Concurrent Inguinal Endometriosis and Catamenial Pneumothorax: A Case Report
Yu Tanaka, Naoki Horikawa, Tomoki Nishimura, Hikaru Kiyokawa, Ken Fukuhara

TL;DR
A 45-year-old woman had rare cases of inguinal endometriosis and catamenial pneumothorax, both successfully treated with surgery and hormonal therapy.
Contribution
This case report presents a rare co-occurrence of two extra-pelvic endometriosis manifestations in a single patient.
Findings
The patient had concurrent inguinal endometriosis and catamenial pneumothorax.
Surgical resection and hormonal therapy with dienogest resolved both conditions.

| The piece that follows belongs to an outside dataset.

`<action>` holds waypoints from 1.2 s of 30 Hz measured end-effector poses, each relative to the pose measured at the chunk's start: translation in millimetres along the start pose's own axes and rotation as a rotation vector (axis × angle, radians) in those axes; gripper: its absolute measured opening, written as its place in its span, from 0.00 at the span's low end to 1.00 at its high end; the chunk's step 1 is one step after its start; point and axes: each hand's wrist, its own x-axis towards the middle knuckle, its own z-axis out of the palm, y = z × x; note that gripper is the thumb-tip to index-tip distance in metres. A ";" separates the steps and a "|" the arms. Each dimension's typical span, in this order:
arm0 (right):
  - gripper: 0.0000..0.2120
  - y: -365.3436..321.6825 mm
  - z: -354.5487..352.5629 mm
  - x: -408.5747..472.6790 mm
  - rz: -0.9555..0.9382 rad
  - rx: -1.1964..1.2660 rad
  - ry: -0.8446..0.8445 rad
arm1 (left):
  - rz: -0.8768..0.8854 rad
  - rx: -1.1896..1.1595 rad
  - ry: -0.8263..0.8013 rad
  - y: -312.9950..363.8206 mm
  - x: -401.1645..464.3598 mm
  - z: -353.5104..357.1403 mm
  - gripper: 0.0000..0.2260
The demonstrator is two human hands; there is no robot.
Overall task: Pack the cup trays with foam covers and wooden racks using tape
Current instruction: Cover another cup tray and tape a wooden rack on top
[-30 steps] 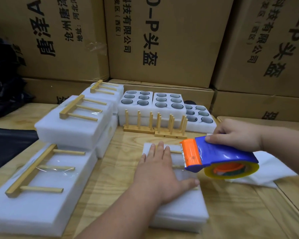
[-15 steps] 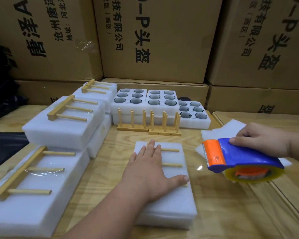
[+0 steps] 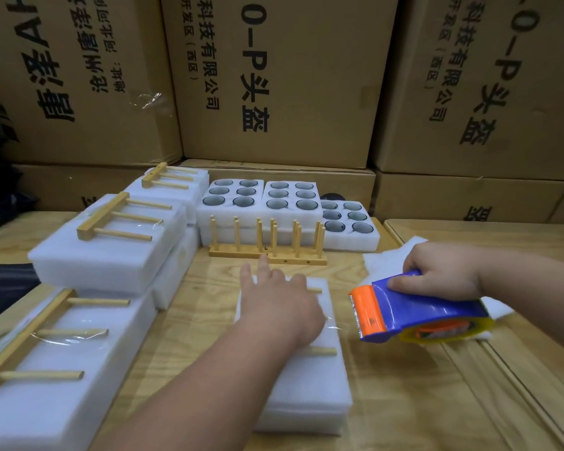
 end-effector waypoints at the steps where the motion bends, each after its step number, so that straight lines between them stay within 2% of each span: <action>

The case highlights the need for a multidisciplinary approach in managing complex endometriosis.
Abstract
Endometriosis, while prevalent, can manifest in extra-pelvic locations with varying degrees of rarity, but reports of multiple extra-pelvic sites within a patient are extremely rare. We report a unique case of a 45-year-old female with concurrent inguinal endometriosis and catamenial pneumothorax. The patient experienced recurrent menstruation-associated right chest pain and subsequently developed right inguinal pain. A laparoscopic-assisted en bloc resection of the round ligament and associated inguinal mass was performed. Intraoperative findings were consistent with pelvic endometriosis. Hormonal therapy was not initiated due to the patient desiring pregnancy, but despite assisted reproductive technology, pregnancy was unsuccessful. Subsequent investigation following the onset of right chest pain and dyspnea revealed right pneumothorax. Thoracoscopic intervention identified…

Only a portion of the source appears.